## REQUIREMENT:
Look in the material below for the line with "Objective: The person" and the line with "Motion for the", then set down exactly those two lines and all lines between, nothing more.

## MATERIAL PROVIDED:

- - - - - - -

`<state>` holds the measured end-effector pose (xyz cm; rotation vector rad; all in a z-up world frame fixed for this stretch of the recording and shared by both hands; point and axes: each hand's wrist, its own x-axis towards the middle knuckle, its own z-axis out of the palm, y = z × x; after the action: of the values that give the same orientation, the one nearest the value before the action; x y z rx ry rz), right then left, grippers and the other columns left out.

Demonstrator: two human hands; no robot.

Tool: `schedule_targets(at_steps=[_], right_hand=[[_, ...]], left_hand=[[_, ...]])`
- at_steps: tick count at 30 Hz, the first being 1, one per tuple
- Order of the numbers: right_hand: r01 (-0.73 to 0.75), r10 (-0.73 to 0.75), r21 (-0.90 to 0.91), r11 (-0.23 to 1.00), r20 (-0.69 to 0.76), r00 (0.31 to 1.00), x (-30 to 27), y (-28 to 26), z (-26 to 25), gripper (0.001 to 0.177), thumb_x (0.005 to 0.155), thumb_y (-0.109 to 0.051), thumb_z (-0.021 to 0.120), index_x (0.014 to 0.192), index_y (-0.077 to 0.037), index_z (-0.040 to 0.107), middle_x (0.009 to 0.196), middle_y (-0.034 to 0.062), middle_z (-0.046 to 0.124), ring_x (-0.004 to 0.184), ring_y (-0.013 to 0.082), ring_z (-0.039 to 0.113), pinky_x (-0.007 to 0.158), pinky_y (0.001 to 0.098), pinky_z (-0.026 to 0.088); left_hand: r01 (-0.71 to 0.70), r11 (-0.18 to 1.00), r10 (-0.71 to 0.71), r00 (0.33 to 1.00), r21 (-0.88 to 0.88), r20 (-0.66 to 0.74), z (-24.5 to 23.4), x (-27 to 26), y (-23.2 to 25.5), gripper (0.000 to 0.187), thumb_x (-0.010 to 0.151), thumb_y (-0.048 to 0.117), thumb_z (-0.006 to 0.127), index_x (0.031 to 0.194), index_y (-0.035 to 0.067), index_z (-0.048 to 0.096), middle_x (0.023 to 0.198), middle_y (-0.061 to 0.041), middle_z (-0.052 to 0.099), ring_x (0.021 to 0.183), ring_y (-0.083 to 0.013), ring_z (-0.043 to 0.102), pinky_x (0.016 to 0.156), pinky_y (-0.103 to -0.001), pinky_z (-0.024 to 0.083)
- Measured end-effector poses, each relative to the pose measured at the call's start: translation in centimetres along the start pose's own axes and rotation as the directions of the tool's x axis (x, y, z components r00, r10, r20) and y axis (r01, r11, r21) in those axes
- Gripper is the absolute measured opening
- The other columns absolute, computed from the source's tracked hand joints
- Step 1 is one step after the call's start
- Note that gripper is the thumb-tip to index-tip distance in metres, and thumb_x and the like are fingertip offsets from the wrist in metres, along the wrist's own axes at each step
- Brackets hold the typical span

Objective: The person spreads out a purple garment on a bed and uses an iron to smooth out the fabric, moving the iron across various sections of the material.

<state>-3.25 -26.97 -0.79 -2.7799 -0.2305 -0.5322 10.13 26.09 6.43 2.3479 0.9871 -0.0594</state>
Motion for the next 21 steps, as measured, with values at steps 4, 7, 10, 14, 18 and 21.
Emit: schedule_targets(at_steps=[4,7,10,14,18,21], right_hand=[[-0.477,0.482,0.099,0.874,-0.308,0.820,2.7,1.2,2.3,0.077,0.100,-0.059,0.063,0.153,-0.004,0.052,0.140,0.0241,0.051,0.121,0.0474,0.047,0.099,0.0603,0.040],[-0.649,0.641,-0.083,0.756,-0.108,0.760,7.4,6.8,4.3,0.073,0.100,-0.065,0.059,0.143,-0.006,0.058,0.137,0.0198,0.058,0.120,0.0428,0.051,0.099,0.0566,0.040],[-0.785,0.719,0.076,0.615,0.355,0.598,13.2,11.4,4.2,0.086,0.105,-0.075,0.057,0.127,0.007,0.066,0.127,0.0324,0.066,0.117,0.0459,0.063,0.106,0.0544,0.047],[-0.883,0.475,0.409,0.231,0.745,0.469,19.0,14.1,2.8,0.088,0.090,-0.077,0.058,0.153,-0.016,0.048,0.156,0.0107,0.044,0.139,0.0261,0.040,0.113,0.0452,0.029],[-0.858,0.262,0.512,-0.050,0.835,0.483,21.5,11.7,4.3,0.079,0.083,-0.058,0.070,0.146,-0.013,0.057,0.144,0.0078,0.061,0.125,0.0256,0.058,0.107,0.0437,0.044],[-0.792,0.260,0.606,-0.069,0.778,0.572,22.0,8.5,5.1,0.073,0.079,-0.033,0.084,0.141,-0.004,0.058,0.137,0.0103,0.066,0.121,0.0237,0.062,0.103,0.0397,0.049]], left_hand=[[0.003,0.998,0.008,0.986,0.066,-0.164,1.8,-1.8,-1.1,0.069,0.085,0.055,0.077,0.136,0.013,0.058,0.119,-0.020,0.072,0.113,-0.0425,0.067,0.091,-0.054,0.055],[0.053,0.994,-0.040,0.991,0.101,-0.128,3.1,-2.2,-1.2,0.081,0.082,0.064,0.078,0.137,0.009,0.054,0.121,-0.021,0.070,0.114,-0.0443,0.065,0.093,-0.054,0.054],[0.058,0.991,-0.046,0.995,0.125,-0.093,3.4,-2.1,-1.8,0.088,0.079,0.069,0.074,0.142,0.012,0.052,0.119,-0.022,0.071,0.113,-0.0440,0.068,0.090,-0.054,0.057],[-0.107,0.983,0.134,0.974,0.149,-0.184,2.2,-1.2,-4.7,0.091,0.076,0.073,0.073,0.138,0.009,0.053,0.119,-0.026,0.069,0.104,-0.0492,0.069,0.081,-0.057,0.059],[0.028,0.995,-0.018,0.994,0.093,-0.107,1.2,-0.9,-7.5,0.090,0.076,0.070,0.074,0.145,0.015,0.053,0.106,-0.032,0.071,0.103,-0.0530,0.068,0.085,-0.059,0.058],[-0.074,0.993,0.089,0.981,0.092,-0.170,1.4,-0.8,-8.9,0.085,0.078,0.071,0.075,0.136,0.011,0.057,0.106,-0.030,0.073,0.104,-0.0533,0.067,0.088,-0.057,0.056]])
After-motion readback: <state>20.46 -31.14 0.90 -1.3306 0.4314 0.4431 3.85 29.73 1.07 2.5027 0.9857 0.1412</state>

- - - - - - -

## RESULT FOR THIS TASK:
Objective: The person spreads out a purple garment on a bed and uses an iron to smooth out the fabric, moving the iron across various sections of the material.

<state>-3.25 -26.97 -0.79 -2.7799 -0.2305 -0.5322 10.13 26.09 6.43 2.3479 0.9871 -0.0594</state>
Motion for the next 21 steps, as measured, with values at steps 4, 7, 10, 14, 18 and 21.

The exercise is done.